The island of Shikoku, Japan, Sunday, the 3rd of June, 2001
Televisions are a fact of life in Japan. You can’t seem to have a meal without one being turned on, and even out walking, chances are you will hear one blaring away in a hothouse somewhere, or see many dead Sanyo’s in their roadside graveyard waiting for the vines to grow over them.
The other fact of life is tunnels and mountains. They seem to go together here, with numerous routes taking me along the old, out of service road made redundant by the modern tunnel, burrowing down and through the earth. Whenever I can, I opt for the scenic route, enjoying the bird song and ability to walk in the middle of the road because I can. It always makes me feel like a participant on the National Geographic channel, cruising through a new place with some dulcet tones doing the commentary. Sometimes going into a tunnel gives me a chance to practice a very limited karaoke repertoire. At other times it can be very disorienting without a strong visual cue. It makes me wonder what a piece of color must feel like traveling down a cathode tube the way it does to get into the television to be seen. It is such a different closed world from being outside, climbing with each step. I have often wondered how Alice in Wonderland felt when she fell through the Looking Glass.
She entered the tunnel, fierce in its roar of amplified engines pounding through the space. At more than a kilometer long, it was a serious commitment. Once inside there was nowhere else to go. She walked carefully, wanting to alert the drivers that she was there. She had to be seen. It was a game of trust. The pack on her back was uncomfortable, not able to find a place to rest its weight evenly but it was trivial compared to her urgency to get through to the end. And the trucks just kept coming, in both directions, convoy style, without a break. She saw the fleet of ‘Live Fish Express’ trucks go by and wondered if the fish go to sleep like the Bus Henro do when they start to travel. And just how well to fish travel alive anyhow!

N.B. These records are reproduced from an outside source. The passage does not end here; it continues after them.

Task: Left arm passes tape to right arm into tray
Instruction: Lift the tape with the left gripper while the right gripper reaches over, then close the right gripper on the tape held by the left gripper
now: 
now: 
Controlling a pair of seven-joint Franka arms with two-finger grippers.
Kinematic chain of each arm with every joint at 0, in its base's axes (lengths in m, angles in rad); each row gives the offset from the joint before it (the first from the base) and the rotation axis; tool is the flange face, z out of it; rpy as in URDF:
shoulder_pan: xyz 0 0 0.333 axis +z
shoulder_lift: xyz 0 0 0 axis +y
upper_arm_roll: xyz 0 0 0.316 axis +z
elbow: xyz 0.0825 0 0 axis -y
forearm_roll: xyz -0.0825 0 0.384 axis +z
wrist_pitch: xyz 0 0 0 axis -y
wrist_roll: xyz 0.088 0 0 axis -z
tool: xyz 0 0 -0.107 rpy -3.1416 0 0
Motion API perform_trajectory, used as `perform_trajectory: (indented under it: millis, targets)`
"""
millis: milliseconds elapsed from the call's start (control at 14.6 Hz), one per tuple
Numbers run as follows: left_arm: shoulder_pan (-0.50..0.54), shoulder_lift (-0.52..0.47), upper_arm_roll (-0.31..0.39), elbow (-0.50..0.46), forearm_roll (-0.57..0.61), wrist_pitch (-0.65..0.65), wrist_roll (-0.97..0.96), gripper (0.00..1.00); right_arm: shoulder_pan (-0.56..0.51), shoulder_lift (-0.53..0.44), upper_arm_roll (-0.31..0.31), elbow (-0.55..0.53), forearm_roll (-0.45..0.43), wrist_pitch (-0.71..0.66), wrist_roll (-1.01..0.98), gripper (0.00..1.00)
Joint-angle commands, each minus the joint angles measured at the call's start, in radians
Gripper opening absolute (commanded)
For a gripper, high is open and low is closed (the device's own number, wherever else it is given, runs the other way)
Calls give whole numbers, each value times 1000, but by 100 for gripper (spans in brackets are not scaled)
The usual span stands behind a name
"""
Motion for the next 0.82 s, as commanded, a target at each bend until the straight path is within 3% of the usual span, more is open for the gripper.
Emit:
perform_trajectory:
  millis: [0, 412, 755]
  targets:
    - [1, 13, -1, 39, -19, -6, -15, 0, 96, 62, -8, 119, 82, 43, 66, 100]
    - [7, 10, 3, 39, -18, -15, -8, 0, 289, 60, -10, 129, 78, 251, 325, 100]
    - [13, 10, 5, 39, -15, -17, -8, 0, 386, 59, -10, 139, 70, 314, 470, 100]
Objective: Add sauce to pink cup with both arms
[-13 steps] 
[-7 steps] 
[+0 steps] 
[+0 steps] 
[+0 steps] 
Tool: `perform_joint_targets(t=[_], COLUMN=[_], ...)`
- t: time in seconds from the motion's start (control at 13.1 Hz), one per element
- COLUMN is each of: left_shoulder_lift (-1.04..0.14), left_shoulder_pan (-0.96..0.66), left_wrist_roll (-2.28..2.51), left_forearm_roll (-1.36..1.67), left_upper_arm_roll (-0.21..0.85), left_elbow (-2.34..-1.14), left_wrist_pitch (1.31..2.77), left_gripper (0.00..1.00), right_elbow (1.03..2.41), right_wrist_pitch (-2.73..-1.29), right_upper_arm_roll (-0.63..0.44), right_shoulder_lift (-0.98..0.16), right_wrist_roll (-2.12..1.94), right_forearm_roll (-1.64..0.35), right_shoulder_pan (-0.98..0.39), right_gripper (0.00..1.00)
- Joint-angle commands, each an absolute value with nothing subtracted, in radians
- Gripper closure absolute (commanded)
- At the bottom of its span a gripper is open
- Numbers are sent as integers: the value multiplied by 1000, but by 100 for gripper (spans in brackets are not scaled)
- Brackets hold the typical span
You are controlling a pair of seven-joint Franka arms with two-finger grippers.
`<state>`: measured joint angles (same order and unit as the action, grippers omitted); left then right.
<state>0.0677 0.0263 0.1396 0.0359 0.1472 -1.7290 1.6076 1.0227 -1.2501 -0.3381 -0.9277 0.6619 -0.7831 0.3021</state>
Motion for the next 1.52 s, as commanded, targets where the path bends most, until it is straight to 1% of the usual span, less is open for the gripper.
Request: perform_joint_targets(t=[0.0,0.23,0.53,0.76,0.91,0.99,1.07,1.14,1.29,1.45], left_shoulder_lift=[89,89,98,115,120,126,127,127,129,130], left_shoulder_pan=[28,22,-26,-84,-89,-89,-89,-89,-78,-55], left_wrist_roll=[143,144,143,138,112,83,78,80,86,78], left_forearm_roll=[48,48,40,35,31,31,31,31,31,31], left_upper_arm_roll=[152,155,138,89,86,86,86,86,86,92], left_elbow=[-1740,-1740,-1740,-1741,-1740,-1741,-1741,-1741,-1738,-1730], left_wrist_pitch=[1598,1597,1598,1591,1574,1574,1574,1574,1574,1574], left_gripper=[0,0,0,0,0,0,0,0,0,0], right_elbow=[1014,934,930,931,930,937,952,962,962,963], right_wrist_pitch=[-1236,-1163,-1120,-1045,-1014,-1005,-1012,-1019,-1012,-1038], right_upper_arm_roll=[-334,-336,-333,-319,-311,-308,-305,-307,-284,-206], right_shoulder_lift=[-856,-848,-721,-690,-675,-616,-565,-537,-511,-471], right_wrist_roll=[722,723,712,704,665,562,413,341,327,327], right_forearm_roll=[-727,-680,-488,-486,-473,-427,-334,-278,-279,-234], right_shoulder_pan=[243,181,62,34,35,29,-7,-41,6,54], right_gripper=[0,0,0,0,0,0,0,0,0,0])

The pathway was a water drain, with broken and rutted tops. She tried to match her step to fit in rhythm with the cracks. It didn’t work. The wire reinforcement was visible, making the blackness underneath even more so. Maybe it was her mind playing tricks but it felt like the spaces were narrowing, her margin diminishing. Seepage through the wall created slippery patches of dark moss on dark wet, not easily seen. She stumbled from nausea. Last night had not been good, with perpetual bad karaoke next door, and a continuing serious lack of sleep, followed by vomiting from contaminated food. It was all upsetting her sense of balance. Her imagination was being challenged. Were the spaces really becoming less? She turned sideways to measure with the length of her feet. “It’s OK “ she thought, knowing that the pack is wider than her form. There is still enough room. There is still enough space.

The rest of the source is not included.